For each of the workloads below I analyze the performance in four parts:
- average throughput - I look at the average queries and inserts per second to see if these are much better or worse than the base config
- response time - I look at max response time and the response time distributions to see if a config makes them much better or much worse than the base config
- graphs - there are graphs for the per-second query, insert and delete rates. I look at the graphs to see if the rates degrade over time or have too many stalls.
- SLA - there is a target rate for the background inserts and deletes which is one of 100, 500 or 1000 per second per client. There is an SLA failure when the actual rate is too much smaller than the target.
Performance Problems
QPS on the read+write benchmark steps is worse than it should be courtesy of bug 109595. The optimizer is doing extra reads from the PK index to determine selectivity. There is no workaround and it is unfortunate that this bug exists because the queries for the index to be used, to the optimizer should need this info, just trust my hint.

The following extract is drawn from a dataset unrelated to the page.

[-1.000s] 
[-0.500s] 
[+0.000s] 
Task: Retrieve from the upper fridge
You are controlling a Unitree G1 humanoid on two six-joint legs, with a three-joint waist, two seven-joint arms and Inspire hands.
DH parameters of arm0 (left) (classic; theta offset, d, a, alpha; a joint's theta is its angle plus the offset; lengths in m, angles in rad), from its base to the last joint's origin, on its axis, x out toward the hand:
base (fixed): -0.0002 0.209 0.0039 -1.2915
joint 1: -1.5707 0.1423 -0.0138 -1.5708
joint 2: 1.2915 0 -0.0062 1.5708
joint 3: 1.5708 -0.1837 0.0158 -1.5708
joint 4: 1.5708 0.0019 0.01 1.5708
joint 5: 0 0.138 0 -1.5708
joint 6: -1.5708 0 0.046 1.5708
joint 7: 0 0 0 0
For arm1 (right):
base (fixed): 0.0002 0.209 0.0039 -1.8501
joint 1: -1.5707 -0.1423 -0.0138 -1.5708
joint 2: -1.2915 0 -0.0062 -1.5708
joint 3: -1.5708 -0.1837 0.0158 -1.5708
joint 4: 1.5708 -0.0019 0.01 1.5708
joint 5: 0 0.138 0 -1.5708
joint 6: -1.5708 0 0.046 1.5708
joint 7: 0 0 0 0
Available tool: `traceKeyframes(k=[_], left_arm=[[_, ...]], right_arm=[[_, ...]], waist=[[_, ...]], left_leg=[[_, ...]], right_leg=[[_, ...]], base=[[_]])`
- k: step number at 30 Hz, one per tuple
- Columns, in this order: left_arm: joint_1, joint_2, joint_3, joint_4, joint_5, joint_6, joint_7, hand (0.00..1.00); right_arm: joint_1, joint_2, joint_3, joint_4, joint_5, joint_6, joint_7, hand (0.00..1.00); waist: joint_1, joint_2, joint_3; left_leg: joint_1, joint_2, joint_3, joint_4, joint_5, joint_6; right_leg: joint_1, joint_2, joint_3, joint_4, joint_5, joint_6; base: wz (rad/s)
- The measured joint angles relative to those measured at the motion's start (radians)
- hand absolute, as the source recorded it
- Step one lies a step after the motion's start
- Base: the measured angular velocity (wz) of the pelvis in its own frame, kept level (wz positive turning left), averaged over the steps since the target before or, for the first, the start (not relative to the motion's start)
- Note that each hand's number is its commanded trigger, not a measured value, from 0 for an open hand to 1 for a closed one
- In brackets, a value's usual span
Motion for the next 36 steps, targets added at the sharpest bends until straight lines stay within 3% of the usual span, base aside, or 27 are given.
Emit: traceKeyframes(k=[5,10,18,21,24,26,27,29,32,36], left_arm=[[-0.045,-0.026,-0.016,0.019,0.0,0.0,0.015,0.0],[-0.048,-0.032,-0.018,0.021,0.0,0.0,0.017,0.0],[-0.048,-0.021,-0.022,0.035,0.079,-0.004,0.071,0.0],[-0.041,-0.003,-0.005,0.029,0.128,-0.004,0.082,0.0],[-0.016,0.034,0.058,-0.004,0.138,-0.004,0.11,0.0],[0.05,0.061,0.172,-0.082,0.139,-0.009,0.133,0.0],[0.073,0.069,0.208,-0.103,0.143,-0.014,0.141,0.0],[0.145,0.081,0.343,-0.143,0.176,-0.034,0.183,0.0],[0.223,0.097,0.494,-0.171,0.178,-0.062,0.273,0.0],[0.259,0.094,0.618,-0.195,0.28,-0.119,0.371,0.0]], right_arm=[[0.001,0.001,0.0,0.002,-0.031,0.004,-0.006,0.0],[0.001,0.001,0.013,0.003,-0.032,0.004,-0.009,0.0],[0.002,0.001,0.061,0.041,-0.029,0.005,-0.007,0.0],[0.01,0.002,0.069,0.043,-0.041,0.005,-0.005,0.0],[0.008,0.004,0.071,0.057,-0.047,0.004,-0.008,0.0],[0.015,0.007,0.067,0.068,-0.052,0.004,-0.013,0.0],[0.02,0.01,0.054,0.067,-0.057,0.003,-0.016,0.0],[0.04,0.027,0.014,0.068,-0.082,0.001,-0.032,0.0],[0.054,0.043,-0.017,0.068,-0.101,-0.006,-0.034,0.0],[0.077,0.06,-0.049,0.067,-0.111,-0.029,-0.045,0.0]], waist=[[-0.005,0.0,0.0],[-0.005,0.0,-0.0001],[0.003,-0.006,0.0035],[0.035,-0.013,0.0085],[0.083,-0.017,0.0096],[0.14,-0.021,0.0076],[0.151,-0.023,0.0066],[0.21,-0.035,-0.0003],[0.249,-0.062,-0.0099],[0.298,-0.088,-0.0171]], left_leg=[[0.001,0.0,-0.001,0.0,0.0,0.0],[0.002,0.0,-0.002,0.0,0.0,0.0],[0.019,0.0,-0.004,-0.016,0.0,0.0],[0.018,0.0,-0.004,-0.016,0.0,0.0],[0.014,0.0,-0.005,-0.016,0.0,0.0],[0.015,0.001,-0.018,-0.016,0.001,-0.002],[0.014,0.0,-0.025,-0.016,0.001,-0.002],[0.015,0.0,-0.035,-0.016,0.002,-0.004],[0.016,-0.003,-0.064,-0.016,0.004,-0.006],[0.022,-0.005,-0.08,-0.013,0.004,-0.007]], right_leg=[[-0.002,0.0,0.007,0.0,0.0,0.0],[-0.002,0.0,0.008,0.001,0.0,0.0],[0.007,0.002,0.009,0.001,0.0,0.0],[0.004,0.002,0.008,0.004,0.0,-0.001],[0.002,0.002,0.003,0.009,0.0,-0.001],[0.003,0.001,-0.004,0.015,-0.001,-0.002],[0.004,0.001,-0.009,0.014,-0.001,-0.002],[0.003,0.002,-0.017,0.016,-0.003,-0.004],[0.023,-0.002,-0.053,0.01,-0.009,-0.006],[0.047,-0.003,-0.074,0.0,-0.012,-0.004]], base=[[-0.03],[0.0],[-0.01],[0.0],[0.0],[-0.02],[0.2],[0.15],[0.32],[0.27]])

The insert rate on the l.i1 benchmark steps is lower than I expect for the cached by OS workloads. By this I mean that inserts/s for l.i1 is much smaller than I expect relative to l.i0. I am not sure this needs to be explained because while the l.i1/l.i0 ratio for cached by OS is much worse with InnoDB than with Postgres, the ratios for InnoDB and Postgres are similar for the IO-bound workloads. 
Legend:
* IPS is average for inserts/second
* Numbers are (IPS for l.i1 / IPS for l.i0)
MySQL 5.6.51
  by InnoDB     82051 / 430108 = .190
  by OS         14388 / 422164 = .034
  IO-bound      17252 / 432199 = .039
MySQL 5.7.40
  by InnoDB     137368 / 812183 = .169
  by OS          14443 / 784314 = .018
  IO-bound       17433 / 844327 = .020
MySQL 8.0.33
  by InnoDB     129686 / 686695 = .188
  by OS          13098 / 675105 = .019
  IO-bound       18022 / 709534 = .025
Postgres 15.3
  by Postgres   249299 / 1000000 = .249
  by OS         110345 / 1012658 = .108
  IO-bound       20317 / 1104972 = .018
For several of the benchmark results below there is a ~100 second write stall at the start of a benchmark step. See the Updates section above for an explanation. 
Results: cached by InnoDB
Reports are here for cached by InnoDB, cached by OS and IO-bound.
Summary:
- average throughput
- For 5.6.51 the a1, a2, a4 configs have a small impact, both good and bad
- For 5.7.40 the a1 config reduces QPS on q100, q500 and q1000 by 10% to 20% and the a4 config reduces throughput by 1% to 4% for l.i0, l.i1, q100, q500 and q1000. The a2 and a3 configs have a small impact, both good and bad.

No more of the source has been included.